| To do |
Return every line of the listing below so that it matches the original exactly.

★ ★ ★ ★ ★ ★ ★

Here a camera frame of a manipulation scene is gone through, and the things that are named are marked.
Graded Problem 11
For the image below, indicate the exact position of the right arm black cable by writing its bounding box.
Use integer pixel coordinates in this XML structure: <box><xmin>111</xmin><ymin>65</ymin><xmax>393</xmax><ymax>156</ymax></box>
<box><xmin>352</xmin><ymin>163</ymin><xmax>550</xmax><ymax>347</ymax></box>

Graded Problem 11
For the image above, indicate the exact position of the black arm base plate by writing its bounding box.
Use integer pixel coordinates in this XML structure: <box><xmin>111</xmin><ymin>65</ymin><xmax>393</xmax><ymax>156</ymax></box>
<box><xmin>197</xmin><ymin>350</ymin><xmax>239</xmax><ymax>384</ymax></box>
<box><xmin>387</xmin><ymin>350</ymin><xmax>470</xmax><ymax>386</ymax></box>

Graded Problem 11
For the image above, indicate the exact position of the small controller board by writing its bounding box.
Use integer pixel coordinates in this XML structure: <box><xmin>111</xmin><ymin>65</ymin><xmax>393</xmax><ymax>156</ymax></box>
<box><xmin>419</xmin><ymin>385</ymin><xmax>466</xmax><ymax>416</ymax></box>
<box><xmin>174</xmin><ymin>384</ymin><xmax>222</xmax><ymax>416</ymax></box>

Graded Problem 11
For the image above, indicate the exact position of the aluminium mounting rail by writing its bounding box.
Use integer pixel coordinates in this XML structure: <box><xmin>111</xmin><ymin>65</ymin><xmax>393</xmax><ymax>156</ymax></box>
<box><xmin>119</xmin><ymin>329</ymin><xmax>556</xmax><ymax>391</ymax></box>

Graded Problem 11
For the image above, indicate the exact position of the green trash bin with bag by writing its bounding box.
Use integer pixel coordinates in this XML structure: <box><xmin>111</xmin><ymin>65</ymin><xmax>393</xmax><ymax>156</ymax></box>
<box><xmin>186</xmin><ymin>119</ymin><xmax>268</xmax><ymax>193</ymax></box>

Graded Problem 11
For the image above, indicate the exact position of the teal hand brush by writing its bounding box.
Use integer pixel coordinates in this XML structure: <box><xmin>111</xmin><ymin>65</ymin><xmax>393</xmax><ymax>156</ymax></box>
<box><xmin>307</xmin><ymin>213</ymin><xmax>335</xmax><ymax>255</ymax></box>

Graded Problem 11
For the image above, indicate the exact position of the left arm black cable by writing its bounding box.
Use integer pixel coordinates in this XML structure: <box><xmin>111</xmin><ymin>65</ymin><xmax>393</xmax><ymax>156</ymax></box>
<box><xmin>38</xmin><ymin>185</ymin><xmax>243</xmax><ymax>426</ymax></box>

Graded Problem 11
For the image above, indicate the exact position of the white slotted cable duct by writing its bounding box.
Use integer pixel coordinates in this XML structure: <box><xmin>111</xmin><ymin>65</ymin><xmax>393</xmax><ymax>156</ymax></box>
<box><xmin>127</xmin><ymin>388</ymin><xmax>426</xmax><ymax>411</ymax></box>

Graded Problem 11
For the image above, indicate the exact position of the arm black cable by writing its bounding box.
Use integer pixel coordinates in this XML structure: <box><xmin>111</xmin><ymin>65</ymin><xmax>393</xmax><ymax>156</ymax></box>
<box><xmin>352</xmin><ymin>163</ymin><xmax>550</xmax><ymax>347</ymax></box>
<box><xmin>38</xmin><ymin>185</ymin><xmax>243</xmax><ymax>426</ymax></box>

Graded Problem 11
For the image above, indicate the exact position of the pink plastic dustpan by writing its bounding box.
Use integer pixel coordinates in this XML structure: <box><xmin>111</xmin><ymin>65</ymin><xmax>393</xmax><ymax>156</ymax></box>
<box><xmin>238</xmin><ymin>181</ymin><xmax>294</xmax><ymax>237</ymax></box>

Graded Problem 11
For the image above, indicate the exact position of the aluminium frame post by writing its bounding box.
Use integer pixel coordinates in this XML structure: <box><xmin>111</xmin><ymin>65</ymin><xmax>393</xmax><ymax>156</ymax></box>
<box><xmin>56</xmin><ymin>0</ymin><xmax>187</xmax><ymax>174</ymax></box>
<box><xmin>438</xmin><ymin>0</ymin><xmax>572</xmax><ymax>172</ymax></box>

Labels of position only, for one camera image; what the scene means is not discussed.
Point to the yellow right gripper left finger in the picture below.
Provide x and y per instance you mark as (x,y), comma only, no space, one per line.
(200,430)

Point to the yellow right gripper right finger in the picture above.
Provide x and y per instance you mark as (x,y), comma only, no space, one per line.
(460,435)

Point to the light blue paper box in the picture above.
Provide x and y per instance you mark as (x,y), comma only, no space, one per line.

★ ★ ★ ★ ★ ★ ★

| Response below |
Here a camera frame of a manipulation scene is gone through, and the things that are named are marked.
Graded Problem 11
For the image below, indicate the exact position of the right arm black cable by writing its bounding box.
Use integer pixel coordinates in this XML structure: <box><xmin>111</xmin><ymin>65</ymin><xmax>393</xmax><ymax>156</ymax></box>
<box><xmin>352</xmin><ymin>163</ymin><xmax>550</xmax><ymax>347</ymax></box>

Graded Problem 11
For the image above, indicate the exact position of the black arm base plate by writing its bounding box.
Use integer pixel coordinates in this XML structure: <box><xmin>111</xmin><ymin>65</ymin><xmax>393</xmax><ymax>156</ymax></box>
<box><xmin>197</xmin><ymin>350</ymin><xmax>239</xmax><ymax>384</ymax></box>
<box><xmin>387</xmin><ymin>350</ymin><xmax>470</xmax><ymax>386</ymax></box>

Graded Problem 11
For the image above, indicate the exact position of the small controller board by writing its bounding box.
Use integer pixel coordinates in this XML structure: <box><xmin>111</xmin><ymin>65</ymin><xmax>393</xmax><ymax>156</ymax></box>
<box><xmin>419</xmin><ymin>385</ymin><xmax>466</xmax><ymax>416</ymax></box>
<box><xmin>174</xmin><ymin>384</ymin><xmax>222</xmax><ymax>416</ymax></box>

Graded Problem 11
For the image above, indicate the exact position of the aluminium mounting rail by writing its bounding box.
Use integer pixel coordinates in this XML structure: <box><xmin>111</xmin><ymin>65</ymin><xmax>393</xmax><ymax>156</ymax></box>
<box><xmin>119</xmin><ymin>329</ymin><xmax>556</xmax><ymax>391</ymax></box>

Graded Problem 11
For the image above, indicate the exact position of the green trash bin with bag by writing its bounding box.
Use integer pixel coordinates in this XML structure: <box><xmin>111</xmin><ymin>65</ymin><xmax>393</xmax><ymax>156</ymax></box>
<box><xmin>186</xmin><ymin>119</ymin><xmax>268</xmax><ymax>193</ymax></box>

Graded Problem 11
For the image above, indicate the exact position of the teal hand brush by writing its bounding box.
Use integer pixel coordinates in this XML structure: <box><xmin>111</xmin><ymin>65</ymin><xmax>393</xmax><ymax>156</ymax></box>
<box><xmin>307</xmin><ymin>213</ymin><xmax>335</xmax><ymax>255</ymax></box>

Graded Problem 11
For the image above, indicate the exact position of the left arm black cable by writing its bounding box.
Use integer pixel coordinates in this XML structure: <box><xmin>111</xmin><ymin>65</ymin><xmax>393</xmax><ymax>156</ymax></box>
<box><xmin>38</xmin><ymin>185</ymin><xmax>243</xmax><ymax>426</ymax></box>

Graded Problem 11
For the image above, indicate the exact position of the white slotted cable duct by writing its bounding box.
Use integer pixel coordinates in this XML structure: <box><xmin>111</xmin><ymin>65</ymin><xmax>393</xmax><ymax>156</ymax></box>
<box><xmin>127</xmin><ymin>388</ymin><xmax>426</xmax><ymax>411</ymax></box>

Graded Problem 11
For the image above, indicate the exact position of the arm black cable by writing its bounding box.
Use integer pixel coordinates in this XML structure: <box><xmin>111</xmin><ymin>65</ymin><xmax>393</xmax><ymax>156</ymax></box>
<box><xmin>352</xmin><ymin>163</ymin><xmax>550</xmax><ymax>347</ymax></box>
<box><xmin>38</xmin><ymin>185</ymin><xmax>243</xmax><ymax>426</ymax></box>

Graded Problem 11
For the image above, indicate the exact position of the pink plastic dustpan by writing its bounding box.
Use integer pixel coordinates in this XML structure: <box><xmin>111</xmin><ymin>65</ymin><xmax>393</xmax><ymax>156</ymax></box>
<box><xmin>238</xmin><ymin>181</ymin><xmax>294</xmax><ymax>237</ymax></box>

Graded Problem 11
For the image above, indicate the exact position of the aluminium frame post by writing its bounding box.
Use integer pixel coordinates in this XML structure: <box><xmin>111</xmin><ymin>65</ymin><xmax>393</xmax><ymax>156</ymax></box>
<box><xmin>56</xmin><ymin>0</ymin><xmax>187</xmax><ymax>174</ymax></box>
<box><xmin>438</xmin><ymin>0</ymin><xmax>572</xmax><ymax>172</ymax></box>

Labels of position only, for one camera image; what the scene means is not discussed.
Point to the yellow right gripper left finger in the picture below.
Provide x and y per instance you mark as (x,y), comma only, no space, one per line.
(200,430)

Point to the yellow right gripper right finger in the picture above.
Provide x and y per instance you mark as (x,y), comma only, no space, one per line.
(460,435)

Point to the light blue paper box in the picture above.
Provide x and y per instance you mark as (x,y), comma only, no space, one per line.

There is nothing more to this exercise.